Dans ses arrêts précités du
4 décembre 1986, la Cour de justice, après avoir
souligné que la liberté de prestation de services est " un
principe fondamental du traité ", a précisé que
l'exercice de ce principe pouvait néanmoins, en raison de la
spécificité de certaines prestations, être soumis à
des contraintes non discriminatoires et proportionnées
" justifiées par l'intérêt
général ". La Cour a considéré qu'il y avait
dans la couverture des risques de masse, des intérêts
légitimes dignes de protection et susceptibles de justifier des
sujétions à l'encontre des prestataires.
La notion d'intérêt général apparaît à
plusieurs reprises dans les " troisièmes directives ", par
exemple en matière d'agrément d'une succursale, de contenu des
contrats d'assurance (qui doivent respecter les dispositions
d'intérêt général dans l'Etat du risque ou de
l'engagement) et dans le cadre de certaines assurances maladie, etc.

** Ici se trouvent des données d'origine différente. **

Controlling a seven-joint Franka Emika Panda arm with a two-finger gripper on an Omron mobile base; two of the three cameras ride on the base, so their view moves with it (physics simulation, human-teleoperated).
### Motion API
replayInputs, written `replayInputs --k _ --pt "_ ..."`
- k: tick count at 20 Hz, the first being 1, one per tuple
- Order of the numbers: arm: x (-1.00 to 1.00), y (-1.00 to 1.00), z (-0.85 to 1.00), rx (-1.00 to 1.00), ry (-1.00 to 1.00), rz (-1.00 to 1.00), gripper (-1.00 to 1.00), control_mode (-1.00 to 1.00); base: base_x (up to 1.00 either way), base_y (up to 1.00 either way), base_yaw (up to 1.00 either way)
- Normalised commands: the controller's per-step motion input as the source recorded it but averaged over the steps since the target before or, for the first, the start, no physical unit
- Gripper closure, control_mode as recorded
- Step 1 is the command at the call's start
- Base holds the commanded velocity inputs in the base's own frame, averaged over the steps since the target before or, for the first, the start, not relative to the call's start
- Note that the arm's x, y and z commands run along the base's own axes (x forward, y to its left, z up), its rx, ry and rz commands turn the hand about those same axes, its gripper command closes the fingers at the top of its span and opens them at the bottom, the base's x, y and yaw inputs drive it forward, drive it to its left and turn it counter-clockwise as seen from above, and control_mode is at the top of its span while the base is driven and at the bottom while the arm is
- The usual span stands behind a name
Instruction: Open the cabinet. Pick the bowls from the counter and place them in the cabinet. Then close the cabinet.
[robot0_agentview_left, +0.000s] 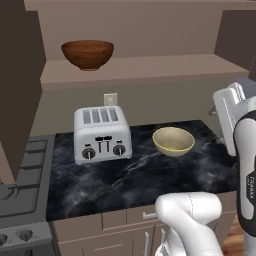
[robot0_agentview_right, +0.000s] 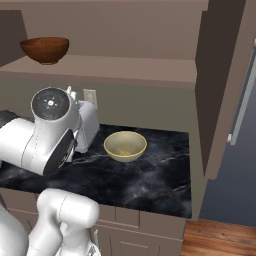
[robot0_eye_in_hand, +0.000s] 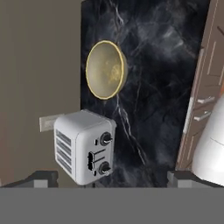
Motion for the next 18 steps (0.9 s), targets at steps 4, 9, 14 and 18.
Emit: replayInputs --k 4,9,14,18 --pt "0.00 -0.06 -0.46 0.00 0.04 0.10 -1.00 -1.00 0.00 0.00 0.00" --pt "0.01 -0.01 -0.39 0.00 0.03 0.13 -1.00 -1.00 0.00 0.00 0.00" --pt "0.07 -0.03 -0.36 0.00 0.03 0.13 -1.00 -1.00 0.00 0.00 0.00" --pt "0.26 -0.07 -0.42 0.00 0.00 0.06 -1.00 -1.00 0.00 0.00 0.00"
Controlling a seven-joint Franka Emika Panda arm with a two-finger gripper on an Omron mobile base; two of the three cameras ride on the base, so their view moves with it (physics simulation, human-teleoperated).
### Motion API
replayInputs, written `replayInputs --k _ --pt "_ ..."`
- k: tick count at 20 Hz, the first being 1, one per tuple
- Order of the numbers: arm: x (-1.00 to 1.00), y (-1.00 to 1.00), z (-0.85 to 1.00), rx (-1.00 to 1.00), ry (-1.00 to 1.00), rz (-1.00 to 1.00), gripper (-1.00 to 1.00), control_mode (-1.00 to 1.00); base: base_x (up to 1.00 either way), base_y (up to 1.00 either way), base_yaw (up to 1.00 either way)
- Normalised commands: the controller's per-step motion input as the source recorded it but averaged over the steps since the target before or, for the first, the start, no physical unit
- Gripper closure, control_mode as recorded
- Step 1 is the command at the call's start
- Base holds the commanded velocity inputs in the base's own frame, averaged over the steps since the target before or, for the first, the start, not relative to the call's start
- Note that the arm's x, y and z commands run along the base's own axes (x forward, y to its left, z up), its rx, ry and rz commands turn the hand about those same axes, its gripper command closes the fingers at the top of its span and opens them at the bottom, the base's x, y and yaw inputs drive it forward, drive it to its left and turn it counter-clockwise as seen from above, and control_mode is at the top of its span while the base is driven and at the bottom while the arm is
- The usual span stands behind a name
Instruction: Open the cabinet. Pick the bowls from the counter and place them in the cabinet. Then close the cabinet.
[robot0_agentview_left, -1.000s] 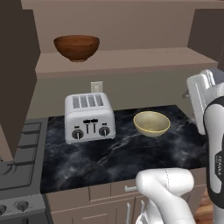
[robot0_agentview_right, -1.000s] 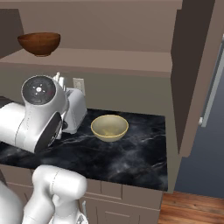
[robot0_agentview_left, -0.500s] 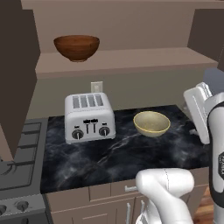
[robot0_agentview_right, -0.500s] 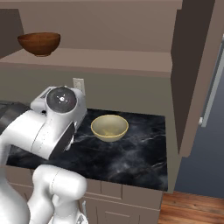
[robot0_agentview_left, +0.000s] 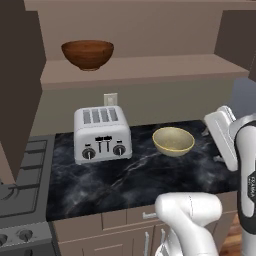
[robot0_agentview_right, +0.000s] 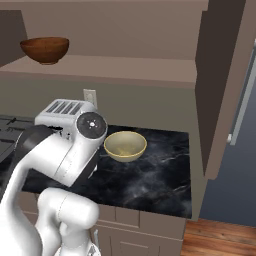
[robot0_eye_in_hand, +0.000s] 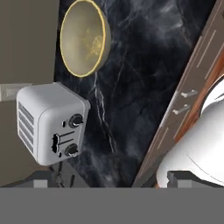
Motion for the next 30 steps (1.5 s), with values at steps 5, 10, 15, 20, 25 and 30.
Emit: replayInputs --k 5,10,15,20,25,30 --pt "0.41 -0.07 -0.34 0.00 0.00 0.01 -1.00 -1.00 0.00 0.00 0.00" --pt "0.43 -0.10 -0.32 0.00 0.00 0.02 -1.00 -1.00 0.00 0.00 0.00" --pt "0.39 -0.18 -0.28 0.00 0.00 0.05 -1.00 -1.00 0.00 0.00 0.00" --pt "0.42 -0.21 -0.33 0.00 0.00 0.06 -1.00 -1.00 0.00 0.00 0.00" --pt "0.45 -0.21 -0.32 0.00 0.00 0.05 -1.00 -1.00 0.00 0.00 0.00" --pt "0.42 -0.23 -0.27 0.00 0.00 0.03 -1.00 -1.00 0.00 0.00 0.00"
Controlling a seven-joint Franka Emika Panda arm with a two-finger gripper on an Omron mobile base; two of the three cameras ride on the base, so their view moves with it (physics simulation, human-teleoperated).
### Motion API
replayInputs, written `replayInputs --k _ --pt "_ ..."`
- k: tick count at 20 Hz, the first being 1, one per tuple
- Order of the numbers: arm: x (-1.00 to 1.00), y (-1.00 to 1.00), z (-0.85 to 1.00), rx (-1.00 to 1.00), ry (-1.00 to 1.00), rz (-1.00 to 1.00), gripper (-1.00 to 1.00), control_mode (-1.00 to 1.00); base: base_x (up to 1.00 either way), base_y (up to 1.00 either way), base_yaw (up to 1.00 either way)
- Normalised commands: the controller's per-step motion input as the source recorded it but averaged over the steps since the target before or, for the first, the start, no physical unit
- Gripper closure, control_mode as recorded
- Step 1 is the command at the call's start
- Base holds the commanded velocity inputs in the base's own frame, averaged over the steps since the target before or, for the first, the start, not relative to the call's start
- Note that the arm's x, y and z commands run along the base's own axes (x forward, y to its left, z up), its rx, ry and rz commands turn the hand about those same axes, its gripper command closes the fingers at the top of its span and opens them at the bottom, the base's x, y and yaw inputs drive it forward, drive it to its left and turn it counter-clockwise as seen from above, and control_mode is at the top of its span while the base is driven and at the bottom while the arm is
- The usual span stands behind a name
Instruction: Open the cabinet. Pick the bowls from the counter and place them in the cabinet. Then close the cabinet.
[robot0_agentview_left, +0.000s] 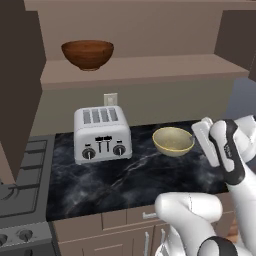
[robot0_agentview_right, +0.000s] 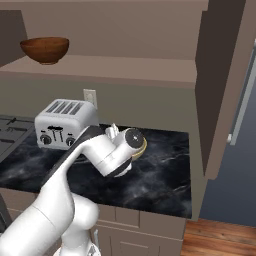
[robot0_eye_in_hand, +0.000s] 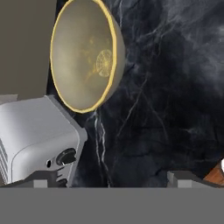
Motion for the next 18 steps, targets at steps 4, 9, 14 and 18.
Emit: replayInputs --k 4,9,14,18 --pt "0.34 -0.29 -0.23 0.00 0.00 0.03 -1.00 -1.00 0.00 0.00 0.00" --pt "0.24 -0.29 -0.12 0.00 0.03 0.01 -1.00 -1.00 0.00 0.00 0.00" --pt "0.04 -0.19 -0.01 0.00 0.00 0.00 -1.00 -1.00 0.00 0.00 0.00" --pt "0.00 -0.17 0.00 0.00 0.00 0.00 -1.00 -1.00 0.00 0.00 0.00"
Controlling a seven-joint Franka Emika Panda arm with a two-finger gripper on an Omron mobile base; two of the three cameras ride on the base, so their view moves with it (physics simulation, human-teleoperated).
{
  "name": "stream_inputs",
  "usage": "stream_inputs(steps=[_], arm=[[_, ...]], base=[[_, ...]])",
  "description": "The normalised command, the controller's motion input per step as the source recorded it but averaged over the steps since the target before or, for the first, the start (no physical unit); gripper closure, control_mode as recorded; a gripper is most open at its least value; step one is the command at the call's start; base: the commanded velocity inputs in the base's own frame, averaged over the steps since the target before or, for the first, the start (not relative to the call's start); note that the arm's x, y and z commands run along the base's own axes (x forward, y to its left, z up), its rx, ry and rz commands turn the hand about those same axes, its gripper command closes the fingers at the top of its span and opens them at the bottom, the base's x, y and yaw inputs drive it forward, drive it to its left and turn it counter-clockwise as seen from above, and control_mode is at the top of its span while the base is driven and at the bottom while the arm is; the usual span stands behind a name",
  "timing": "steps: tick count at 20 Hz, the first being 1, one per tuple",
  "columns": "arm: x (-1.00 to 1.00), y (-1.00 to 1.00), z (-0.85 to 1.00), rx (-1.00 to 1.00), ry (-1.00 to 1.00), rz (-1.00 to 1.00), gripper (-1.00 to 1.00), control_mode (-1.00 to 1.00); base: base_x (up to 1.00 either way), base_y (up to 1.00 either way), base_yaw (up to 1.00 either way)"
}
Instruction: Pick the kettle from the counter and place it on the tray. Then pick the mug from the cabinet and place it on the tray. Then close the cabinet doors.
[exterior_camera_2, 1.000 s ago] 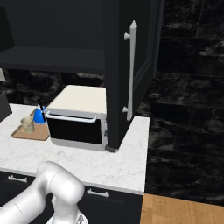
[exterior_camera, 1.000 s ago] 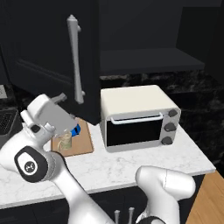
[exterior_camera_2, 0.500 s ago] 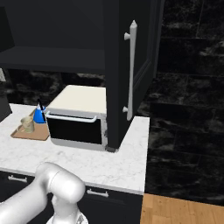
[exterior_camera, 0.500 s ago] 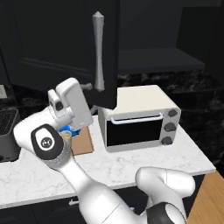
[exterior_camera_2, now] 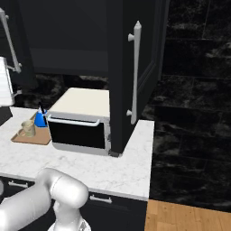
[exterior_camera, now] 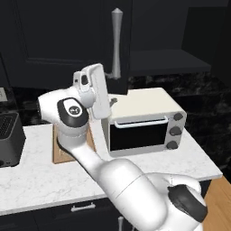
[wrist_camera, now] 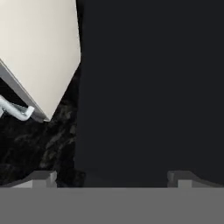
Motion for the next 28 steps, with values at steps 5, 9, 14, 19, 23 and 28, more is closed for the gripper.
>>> stream_inputs(steps=[5,9,14,19,23,28], arm=[[0.90,-1.00,0.00,0.11,0.45,0.09,-1.00,-1.00],[0.81,-0.98,-0.22,0.06,0.43,0.19,-1.00,-1.00],[0.99,-0.66,-0.38,0.00,0.36,0.33,-1.00,-1.00],[0.99,-0.56,-0.47,0.00,0.27,0.41,-1.00,-1.00],[0.32,-0.40,-0.56,0.00,0.10,0.45,-1.00,-1.00],[-0.99,0.00,-0.53,0.00,-0.04,0.27,-1.00,-1.00]], base=[[0.00,0.00,0.00],[0.00,0.00,0.00],[0.00,0.00,0.00],[0.00,0.00,0.00],[0.00,0.00,0.00],[0.00,0.00,0.00]])
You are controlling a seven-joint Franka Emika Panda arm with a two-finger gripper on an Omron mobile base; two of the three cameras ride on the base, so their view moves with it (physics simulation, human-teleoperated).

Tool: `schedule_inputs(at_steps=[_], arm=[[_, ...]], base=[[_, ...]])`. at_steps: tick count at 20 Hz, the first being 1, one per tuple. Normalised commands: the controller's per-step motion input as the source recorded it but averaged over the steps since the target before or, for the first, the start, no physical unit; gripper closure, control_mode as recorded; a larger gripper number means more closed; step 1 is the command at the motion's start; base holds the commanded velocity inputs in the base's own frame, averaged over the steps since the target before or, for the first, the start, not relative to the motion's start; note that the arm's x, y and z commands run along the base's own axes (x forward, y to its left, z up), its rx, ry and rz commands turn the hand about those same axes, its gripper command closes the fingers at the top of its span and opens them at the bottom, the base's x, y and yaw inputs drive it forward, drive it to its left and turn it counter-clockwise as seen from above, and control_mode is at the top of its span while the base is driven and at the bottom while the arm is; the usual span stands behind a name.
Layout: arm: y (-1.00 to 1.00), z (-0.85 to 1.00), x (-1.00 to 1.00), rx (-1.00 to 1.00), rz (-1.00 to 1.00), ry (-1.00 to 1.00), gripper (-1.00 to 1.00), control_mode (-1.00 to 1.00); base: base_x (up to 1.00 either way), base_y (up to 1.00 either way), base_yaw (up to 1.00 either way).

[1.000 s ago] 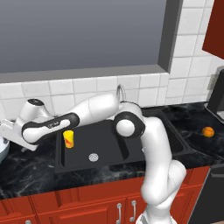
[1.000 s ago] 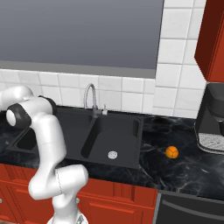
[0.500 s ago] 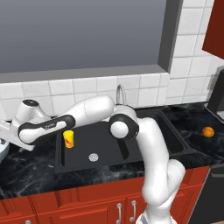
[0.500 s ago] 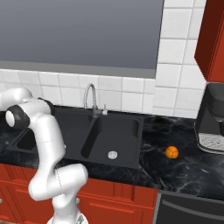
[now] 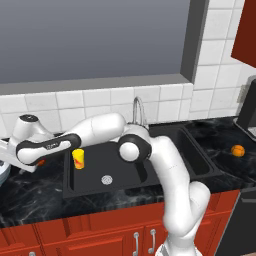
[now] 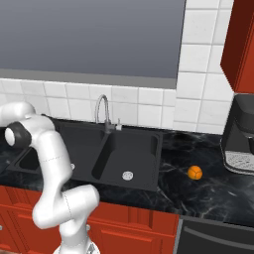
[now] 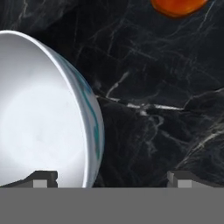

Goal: Remove the tomato and orange from the sink. Then move the bowl and cup from the counter to the sink for washing.

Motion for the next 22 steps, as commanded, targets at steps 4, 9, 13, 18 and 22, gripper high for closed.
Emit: schedule_inputs(at_steps=[4,9,13,18,22], arm=[[0.12,-0.1,0.12,-0.04,0.0,0.0,-1.0,-1.0],[0.13,-0.1,0.13,-0.04,0.0,0.0,-1.0,-1.0],[0.13,-0.11,0.14,-0.03,0.0,0.0,-1.0,-1.0],[0.14,-0.09,0.15,-0.03,0.0,0.0,-1.0,-1.0],[0.15,-0.09,0.16,-0.02,0.0,0.0,-1.0,-1.0]], base=[[0.0,0.0,0.0],[0.0,0.0,0.0],[0.0,0.0,0.0],[0.0,0.0,0.0],[0.0,0.0,0.0]])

Au motif de la protection de l'intérêt général, les
Etats membres ont adopté des réglementations diverses dont
certaines sont considérées par la Commission, sous réserve
de l'interprétation souveraine de la Cour de justice, comme
n'étant pas compatibles avec les règles du Traité du
25 mars 1957. Il en est ainsi de l'instauration de modalités
de contrôle préalable ou systématique des conditions
d'assurance, du système de " bonus-malus " dans la mesure
où il constituerait une disposition tarifaire, de codes de bonne
conduite édictés par les Etats membres, de l'imposition aux
opérateurs étrangers de taux d'intérêt techniques
maximaux ou de franchises obligatoires.